• [THE TASK] Only one stretch of the records below is wanted: the lines from the one holding "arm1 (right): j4" through the one holding "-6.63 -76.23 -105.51". Return it exactly, both ends included.

• [RECORDED INFORMATION]
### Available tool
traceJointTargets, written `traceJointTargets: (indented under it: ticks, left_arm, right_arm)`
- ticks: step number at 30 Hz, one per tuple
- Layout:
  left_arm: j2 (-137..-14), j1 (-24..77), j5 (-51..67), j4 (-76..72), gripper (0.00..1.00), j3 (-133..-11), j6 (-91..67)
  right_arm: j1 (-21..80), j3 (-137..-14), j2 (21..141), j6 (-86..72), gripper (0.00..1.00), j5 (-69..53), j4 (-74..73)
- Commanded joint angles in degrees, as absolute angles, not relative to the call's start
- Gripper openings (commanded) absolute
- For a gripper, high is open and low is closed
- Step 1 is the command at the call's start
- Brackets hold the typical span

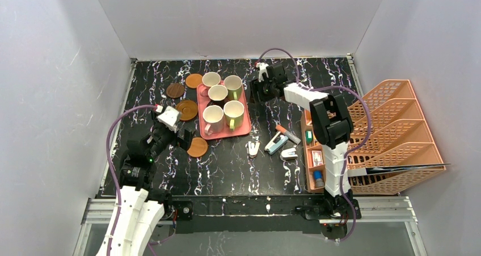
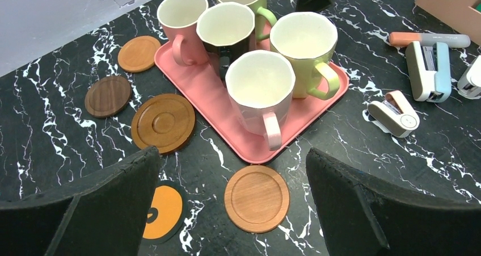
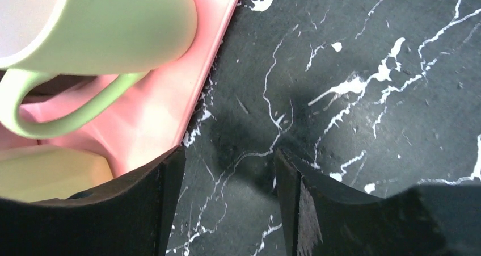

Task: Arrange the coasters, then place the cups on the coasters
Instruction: Move the tray to the center of the board.

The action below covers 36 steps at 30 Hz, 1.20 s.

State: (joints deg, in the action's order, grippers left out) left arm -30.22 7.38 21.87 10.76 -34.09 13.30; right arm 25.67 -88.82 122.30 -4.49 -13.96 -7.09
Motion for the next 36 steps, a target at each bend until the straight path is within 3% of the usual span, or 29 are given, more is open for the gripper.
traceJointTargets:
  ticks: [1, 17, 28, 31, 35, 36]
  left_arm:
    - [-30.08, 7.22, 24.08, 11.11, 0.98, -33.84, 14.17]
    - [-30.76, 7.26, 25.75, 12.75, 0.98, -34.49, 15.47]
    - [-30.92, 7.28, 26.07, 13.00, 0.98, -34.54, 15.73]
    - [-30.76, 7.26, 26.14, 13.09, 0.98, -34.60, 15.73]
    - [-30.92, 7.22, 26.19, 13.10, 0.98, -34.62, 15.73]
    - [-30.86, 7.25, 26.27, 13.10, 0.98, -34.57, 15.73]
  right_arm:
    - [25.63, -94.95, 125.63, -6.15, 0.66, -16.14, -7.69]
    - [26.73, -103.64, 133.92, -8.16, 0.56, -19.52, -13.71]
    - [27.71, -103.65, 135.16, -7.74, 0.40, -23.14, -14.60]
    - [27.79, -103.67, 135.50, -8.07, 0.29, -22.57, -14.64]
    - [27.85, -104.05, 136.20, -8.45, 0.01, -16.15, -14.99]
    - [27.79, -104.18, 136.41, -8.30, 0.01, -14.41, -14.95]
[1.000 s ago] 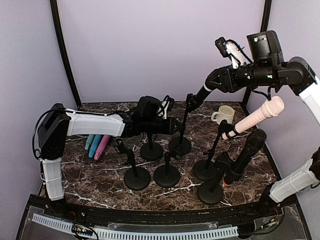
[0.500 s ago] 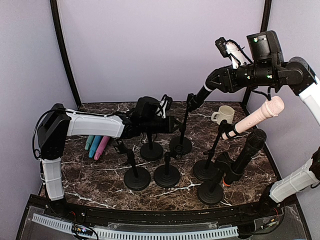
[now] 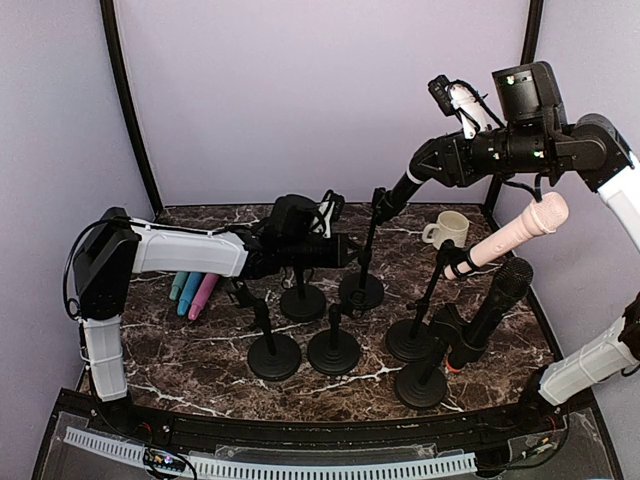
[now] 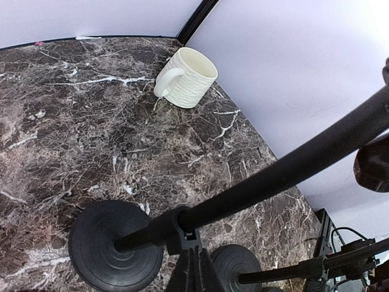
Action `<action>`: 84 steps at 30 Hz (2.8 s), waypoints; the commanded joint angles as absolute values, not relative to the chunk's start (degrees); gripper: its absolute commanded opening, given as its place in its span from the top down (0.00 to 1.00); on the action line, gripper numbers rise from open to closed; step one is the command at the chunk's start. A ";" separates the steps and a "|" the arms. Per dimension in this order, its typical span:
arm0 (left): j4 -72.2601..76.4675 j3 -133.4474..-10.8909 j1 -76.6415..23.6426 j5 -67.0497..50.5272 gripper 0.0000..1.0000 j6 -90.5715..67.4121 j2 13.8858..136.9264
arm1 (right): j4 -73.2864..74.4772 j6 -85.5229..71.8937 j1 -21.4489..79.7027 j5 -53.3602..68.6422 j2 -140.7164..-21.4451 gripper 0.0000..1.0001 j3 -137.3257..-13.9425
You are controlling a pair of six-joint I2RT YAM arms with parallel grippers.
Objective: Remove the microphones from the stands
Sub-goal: Unscrew the knob on the microphone stand.
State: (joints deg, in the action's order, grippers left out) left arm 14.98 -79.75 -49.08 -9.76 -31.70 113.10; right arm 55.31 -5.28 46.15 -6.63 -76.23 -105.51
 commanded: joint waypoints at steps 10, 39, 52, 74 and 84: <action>-3.09 -81.38 -48.76 -2.98 0.96 -24.57 114.85 | 49.91 -5.80 47.42 -5.84 -74.34 0.71 -106.58; -3.19 -89.09 -49.14 -3.35 0.65 -21.02 108.09 | 49.53 -5.11 47.91 -10.01 -76.38 0.06 -106.57; -0.76 -88.68 -49.14 -6.80 0.59 -23.82 110.11 | 49.03 -5.70 47.90 -9.35 -78.64 0.29 -106.29; 3.19 -85.61 -49.14 -9.65 0.72 -27.81 113.68 | 48.25 -6.11 47.90 -9.23 -77.70 0.30 -104.71; 3.07 -85.78 -49.13 -9.04 0.66 -27.95 114.65 | 47.95 -6.06 47.91 -9.11 -77.51 0.30 -104.60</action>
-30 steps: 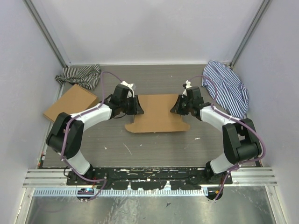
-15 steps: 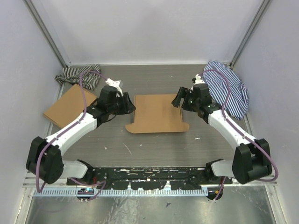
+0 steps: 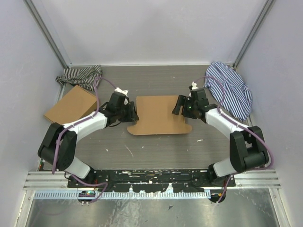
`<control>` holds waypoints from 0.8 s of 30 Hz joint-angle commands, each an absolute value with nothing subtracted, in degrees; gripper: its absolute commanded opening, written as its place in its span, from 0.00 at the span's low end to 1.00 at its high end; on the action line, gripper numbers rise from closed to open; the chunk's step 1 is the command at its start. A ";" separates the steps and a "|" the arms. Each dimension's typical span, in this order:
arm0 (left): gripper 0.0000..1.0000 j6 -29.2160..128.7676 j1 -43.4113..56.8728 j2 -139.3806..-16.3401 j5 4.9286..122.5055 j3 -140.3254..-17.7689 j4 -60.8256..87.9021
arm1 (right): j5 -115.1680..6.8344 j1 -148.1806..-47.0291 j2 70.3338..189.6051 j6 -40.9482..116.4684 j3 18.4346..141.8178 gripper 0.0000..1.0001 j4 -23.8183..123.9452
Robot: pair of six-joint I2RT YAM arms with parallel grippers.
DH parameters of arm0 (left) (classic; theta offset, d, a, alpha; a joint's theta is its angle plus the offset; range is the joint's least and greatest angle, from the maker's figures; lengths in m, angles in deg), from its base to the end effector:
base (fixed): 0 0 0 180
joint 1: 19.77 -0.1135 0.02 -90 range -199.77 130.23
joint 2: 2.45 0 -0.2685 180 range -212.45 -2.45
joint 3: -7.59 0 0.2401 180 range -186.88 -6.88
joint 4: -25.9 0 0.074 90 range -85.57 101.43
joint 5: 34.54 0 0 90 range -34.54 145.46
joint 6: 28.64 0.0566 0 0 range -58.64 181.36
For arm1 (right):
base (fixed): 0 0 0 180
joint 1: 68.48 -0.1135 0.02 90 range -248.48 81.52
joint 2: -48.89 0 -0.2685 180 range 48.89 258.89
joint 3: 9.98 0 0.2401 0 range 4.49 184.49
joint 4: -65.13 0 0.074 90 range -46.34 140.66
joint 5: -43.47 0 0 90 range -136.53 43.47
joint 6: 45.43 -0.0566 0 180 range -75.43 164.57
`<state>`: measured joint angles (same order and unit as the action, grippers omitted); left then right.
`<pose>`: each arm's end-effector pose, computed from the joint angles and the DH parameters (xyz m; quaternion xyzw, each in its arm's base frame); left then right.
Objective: Fold the paper box
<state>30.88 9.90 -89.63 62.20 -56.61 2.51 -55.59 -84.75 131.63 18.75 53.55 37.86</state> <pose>0.2727 -0.1630 0.1937 0.0153 0.9269 -0.2331 0.2937 0.2876 0.0932 0.2067 0.0479 0.9251 0.2012 0.3186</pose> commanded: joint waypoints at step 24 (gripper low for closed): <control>0.57 35.09 6.26 -97.52 57.16 -69.14 -2.09 | -52.60 -88.22 137.29 18.78 64.13 0.81 38.12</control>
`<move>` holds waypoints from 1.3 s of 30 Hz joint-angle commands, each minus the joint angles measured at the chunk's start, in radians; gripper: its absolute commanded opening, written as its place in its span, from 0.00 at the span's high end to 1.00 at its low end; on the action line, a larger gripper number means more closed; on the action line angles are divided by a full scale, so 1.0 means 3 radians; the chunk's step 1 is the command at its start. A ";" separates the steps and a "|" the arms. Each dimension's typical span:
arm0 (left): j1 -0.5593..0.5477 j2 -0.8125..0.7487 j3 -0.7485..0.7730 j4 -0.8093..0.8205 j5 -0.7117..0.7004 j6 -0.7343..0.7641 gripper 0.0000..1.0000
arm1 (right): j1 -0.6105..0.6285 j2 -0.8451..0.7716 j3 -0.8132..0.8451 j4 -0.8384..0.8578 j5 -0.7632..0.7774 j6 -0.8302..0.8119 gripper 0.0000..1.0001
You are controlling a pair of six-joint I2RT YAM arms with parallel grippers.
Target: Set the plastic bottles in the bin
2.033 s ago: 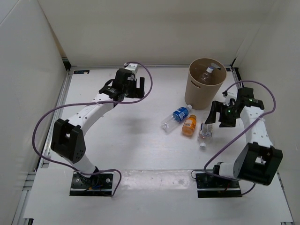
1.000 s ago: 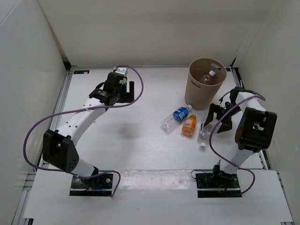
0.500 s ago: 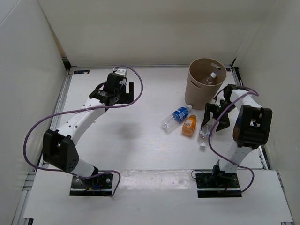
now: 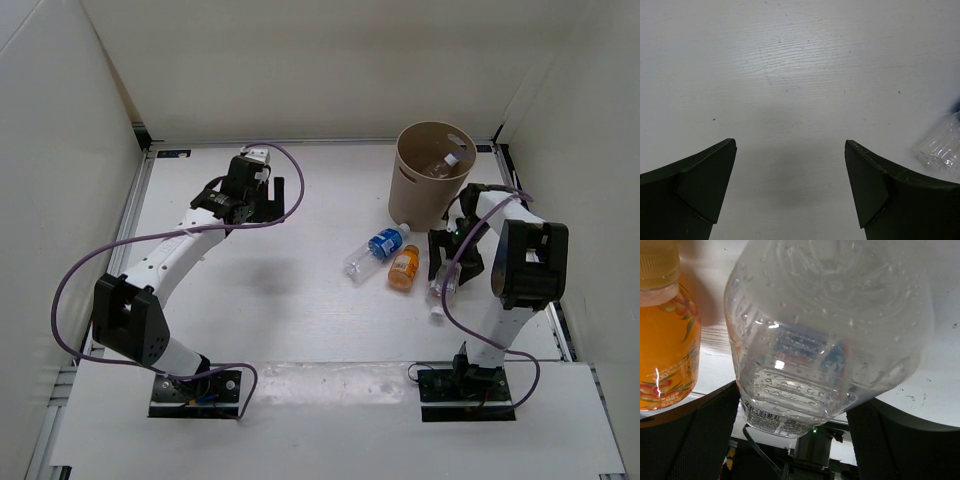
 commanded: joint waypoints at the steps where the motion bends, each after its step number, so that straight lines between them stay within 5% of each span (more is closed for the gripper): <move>1: 0.0038 -0.0051 0.0042 -0.0018 -0.0001 -0.0027 0.00 | -0.0009 -0.0010 -0.0035 -0.0128 0.0062 -0.0060 0.15; 10: 0.0043 0.0005 0.0088 -0.0018 0.0004 -0.0068 0.00 | -0.0505 -0.0143 -0.0163 -0.0138 0.0169 -0.0060 0.44; 17: 0.0043 0.0143 0.0231 -0.0048 0.0080 -0.0155 0.00 | -0.1195 -0.0332 -0.0041 -0.0164 -0.0197 0.0062 0.82; 21: 0.0038 0.0261 0.0303 -0.0033 0.0177 -0.0237 0.00 | -0.1374 -0.0593 0.0215 -0.0067 -0.0490 0.0154 0.85; 25: 0.0038 0.0388 0.0420 -0.0053 0.0310 -0.0247 0.00 | -0.1472 -0.0757 0.0531 0.0035 -0.0541 0.0446 1.00; 31: 0.0038 0.0532 0.0661 -0.0079 0.0392 -0.0226 0.00 | -0.1559 -0.1089 0.0865 0.0494 -0.0654 0.0716 1.00; 39: -0.0013 0.0512 0.0620 -0.0079 0.0423 -0.0262 0.00 | -0.1022 -0.1299 0.1545 0.1578 -0.0480 0.0666 1.00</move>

• [REPLY]
arm1 (right): j4 -73.2864..74.4772 j6 -85.5229..71.8937 j1 -21.4489..79.7027 j5 -53.3602..68.6422 j2 -140.7164..-21.4451 gripper 0.0000..1.0001 j3 -137.3257..-13.9425
You are controlling a pair of six-joint I2RT YAM arms with parallel grippers.
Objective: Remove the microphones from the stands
Sub-goal: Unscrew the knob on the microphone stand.
State: (joints deg, in the action's order, grippers left out) left arm 14.98 -79.75 -49.08 -9.76 -31.70 113.10; right arm 55.31 -5.28 46.15 -6.63 -76.23 -105.51

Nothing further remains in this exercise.